Oil Shock, Dollar Shock: Why Asia’s Currency Crisis Is a Eurodollar Story

Oil Shock, Dollar Shock: Why Asia's Currency Crisis Is a Eurodollar Story

Oil Shock, Dollar Shock: Why Asia’s Currency Crisis Is a Eurodollar Story

When oil prices surge, most people think about gas prices and inflation. But there’s a second crisis that unfolds quietly in the background — one that doesn’t make front pages but matters just as much to the global economy. It’s a dollar crisis. And right now, countries across Asia are living through one in real time.

Taiwan just burned through nearly $9 billion in foreign reserves in a single month — the largest drawdown in 15 years. Indonesia set a record low for its currency. India’s rupee hit levels not seen in decades. None of this is coincidence. It’s the eurodollar system (US dollars held and traded in banks outside the United States) doing exactly what it always does when oil prices spike: it tightens up, and countries that depend on imported energy get squeezed.
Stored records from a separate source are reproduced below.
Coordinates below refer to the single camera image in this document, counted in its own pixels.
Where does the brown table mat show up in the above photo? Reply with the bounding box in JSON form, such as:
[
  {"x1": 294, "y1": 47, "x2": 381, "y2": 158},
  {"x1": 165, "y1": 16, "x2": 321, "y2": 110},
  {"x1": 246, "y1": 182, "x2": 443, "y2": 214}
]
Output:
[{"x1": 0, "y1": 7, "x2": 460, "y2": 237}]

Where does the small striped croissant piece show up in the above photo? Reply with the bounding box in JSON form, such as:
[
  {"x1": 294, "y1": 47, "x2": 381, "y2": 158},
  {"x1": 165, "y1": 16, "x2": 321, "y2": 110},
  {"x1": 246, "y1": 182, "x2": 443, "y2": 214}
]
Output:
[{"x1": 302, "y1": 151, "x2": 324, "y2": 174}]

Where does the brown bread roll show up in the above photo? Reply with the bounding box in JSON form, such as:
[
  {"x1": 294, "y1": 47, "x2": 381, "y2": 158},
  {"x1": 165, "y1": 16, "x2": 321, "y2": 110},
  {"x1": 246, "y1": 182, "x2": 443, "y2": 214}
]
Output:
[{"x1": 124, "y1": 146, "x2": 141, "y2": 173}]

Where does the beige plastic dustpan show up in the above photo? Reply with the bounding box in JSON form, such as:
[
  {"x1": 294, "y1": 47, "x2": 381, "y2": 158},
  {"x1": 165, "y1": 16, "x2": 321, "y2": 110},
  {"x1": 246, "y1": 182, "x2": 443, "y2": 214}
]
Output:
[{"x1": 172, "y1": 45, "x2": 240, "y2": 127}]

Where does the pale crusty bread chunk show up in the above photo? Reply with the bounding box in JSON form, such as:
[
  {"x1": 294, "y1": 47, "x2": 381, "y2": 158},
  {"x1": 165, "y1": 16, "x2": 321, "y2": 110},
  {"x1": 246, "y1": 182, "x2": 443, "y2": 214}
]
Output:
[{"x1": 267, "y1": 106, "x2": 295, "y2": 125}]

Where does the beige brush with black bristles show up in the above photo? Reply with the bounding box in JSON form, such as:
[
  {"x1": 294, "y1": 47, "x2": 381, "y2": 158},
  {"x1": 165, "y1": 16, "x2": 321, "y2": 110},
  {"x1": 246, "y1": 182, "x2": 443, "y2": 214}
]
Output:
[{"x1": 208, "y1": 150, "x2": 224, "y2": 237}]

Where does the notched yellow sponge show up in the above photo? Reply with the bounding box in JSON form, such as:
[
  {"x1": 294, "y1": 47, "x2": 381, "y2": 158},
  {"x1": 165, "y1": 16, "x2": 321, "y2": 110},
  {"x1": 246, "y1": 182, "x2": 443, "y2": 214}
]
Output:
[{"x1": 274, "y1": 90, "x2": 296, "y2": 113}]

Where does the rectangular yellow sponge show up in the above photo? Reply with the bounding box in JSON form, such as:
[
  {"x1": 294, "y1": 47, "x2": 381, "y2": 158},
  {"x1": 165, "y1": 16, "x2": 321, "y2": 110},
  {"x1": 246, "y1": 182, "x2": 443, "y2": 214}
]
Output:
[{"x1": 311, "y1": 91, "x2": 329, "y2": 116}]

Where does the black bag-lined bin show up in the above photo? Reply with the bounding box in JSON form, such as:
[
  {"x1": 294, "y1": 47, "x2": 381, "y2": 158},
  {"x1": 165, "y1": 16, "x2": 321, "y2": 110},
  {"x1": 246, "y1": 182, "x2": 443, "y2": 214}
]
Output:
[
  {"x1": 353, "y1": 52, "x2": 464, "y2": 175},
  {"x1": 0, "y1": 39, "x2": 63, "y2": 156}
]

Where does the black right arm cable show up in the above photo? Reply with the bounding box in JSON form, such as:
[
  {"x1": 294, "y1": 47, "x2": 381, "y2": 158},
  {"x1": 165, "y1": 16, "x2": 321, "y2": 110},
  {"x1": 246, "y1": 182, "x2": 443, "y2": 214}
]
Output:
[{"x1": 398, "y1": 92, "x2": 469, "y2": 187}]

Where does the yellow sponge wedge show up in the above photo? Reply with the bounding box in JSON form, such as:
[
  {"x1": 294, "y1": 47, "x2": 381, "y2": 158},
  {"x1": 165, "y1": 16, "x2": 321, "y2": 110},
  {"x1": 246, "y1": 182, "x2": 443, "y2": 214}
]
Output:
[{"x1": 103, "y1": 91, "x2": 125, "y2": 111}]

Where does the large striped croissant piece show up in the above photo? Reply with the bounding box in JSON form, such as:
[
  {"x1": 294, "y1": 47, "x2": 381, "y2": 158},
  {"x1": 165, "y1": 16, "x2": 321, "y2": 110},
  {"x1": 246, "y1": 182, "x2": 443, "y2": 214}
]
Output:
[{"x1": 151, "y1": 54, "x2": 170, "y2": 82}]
Why Oil Prices Create Dollar Shortages

Here’s the chain reaction, step by step.

Most of the world buys oil in US dollars. When oil prices rise sharply — as they did during the recent Iran conflict, pushing crude toward $115–$140 per barrel at its peak — oil-importing nations suddenly need far more dollars than they normally would. They need those dollars fast, and they need them continuously.

The problem is that dollars used in international trade don’t come from the US Federal Reserve. They come from the eurodollar system — a vast, largely invisible web of dollar-denominated lending that happens between banks, corporations, and governments worldwide, completely outside US borders. When stress hits — war, sanctions, a spike in oil — the banks and financial institutions that supply those eurodollars get cautious. They tighten lending. They demand better collateral. They roll over fewer short-term loans.

So at the exact moment demand for dollars spikes, supply contracts. That’s the dollar shock.

What Happened in Taiwan, Indonesia, and India

Taiwan: $8.6 Billion Gone in One Month

Taiwan’s central bank confirmed that its foreign exchange reserves (the stockpile of dollars and other currencies a country holds as a financial cushion) fell by $8.6 billion in March alone — the steepest monthly drop in nearly 15 years. The central bank intervened aggressively in currency markets, selling dollar-denominated assets like US Treasuries to pump dollars into the local financial system.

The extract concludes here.